Bayesian modeling of criminal networks
Daniele Durante, Bocconi University
Abstract: Europol recently defined criminal networks as a modern version of the Hydra mythological creature, with covert and complex structure. Indeed, connectivity data among criminals are subject to measurement errors, structured missingness patterns, and exhibit a sophisticated combination of an unknown number of core-periphery, assortative and disassortative structures that may encode key architectures of the criminal organization. The coexistence of these noisy, and possibly multiscale, block patterns limits the reliability of community detection algorithms routinely-used in criminology, thereby leading to overly-simplified and possibly biased reconstructions of organized crime architectures.

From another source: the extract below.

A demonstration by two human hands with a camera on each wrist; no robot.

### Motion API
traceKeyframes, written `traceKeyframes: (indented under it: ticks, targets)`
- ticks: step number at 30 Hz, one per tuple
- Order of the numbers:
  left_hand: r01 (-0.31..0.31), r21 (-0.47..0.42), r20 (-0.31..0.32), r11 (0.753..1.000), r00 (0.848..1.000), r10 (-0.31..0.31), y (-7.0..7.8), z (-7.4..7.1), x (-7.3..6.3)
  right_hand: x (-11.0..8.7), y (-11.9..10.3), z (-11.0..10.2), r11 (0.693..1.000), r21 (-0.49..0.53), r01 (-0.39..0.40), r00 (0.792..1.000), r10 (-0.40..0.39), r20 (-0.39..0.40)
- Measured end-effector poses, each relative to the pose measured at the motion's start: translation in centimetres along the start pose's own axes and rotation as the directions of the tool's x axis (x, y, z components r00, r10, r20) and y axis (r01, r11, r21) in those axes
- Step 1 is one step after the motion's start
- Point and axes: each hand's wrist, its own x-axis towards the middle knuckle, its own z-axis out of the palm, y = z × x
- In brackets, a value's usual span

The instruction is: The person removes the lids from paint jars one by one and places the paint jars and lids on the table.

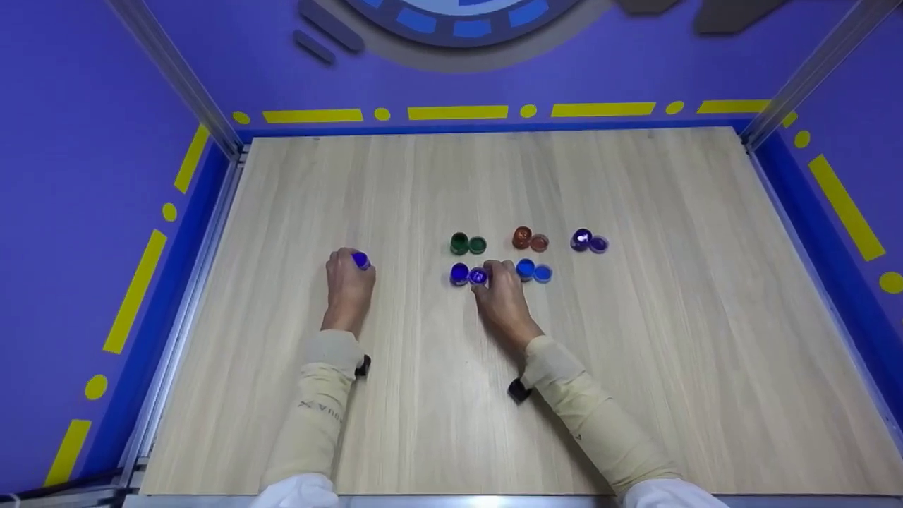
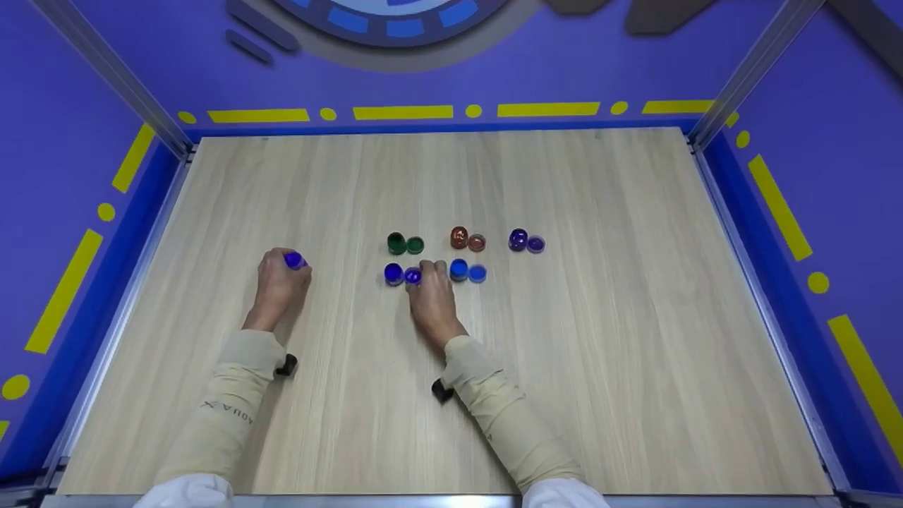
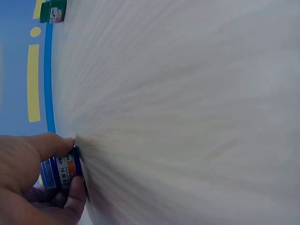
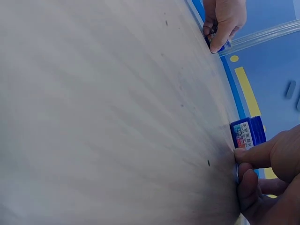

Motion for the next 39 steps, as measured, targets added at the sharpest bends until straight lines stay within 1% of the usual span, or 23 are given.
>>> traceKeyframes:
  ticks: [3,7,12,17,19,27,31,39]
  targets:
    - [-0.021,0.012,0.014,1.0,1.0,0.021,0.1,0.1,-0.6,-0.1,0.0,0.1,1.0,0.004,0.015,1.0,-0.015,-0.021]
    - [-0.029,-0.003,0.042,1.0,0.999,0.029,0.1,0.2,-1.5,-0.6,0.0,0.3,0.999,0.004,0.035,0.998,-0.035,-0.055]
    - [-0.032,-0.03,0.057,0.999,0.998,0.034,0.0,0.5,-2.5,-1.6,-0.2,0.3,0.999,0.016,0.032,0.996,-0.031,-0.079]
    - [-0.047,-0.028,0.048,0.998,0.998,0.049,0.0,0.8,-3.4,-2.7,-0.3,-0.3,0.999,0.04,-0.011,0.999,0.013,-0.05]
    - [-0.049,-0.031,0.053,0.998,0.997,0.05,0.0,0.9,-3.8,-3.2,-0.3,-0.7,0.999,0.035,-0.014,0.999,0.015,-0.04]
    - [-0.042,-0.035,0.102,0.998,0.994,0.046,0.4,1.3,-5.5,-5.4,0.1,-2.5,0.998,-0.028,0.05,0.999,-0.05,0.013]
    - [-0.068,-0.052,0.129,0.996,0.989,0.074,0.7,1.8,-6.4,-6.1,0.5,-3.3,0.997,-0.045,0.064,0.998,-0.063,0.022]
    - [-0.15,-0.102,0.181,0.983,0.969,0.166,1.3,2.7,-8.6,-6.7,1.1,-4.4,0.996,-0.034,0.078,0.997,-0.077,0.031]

In this talk, I will present a number of Bayesian model-based solutions which aim at covering these gaps via a combination of stochastic block models and priors for random partitions arising from Bayesian nonparametrics. These include Gibbs-type priors, and random partition priors driven by the urn scheme of a hierarchical normalized completely random measure. Product-partition models to incorporate criminals’ attributes, and zero-inflated Poisson representations accounting for weighted edges and security strategies, will be also discussed. Collapsed Gibbs samplers for posterior computation are presented, and refined strategies for estimation, prediction, uncertainty quantification and model selection will be outlined. Results are illustrated in an application to an Italian Mafia network, where the proposed models unveil a structure of the criminal organization mostly hidden to state-of-the-art alternatives routinely used in criminology. I will conclude the talk by introducing an innovative phylogenetic latent space model that learns nested modular hierarchies among criminals from the formation process of the corresponding latent connectivity features.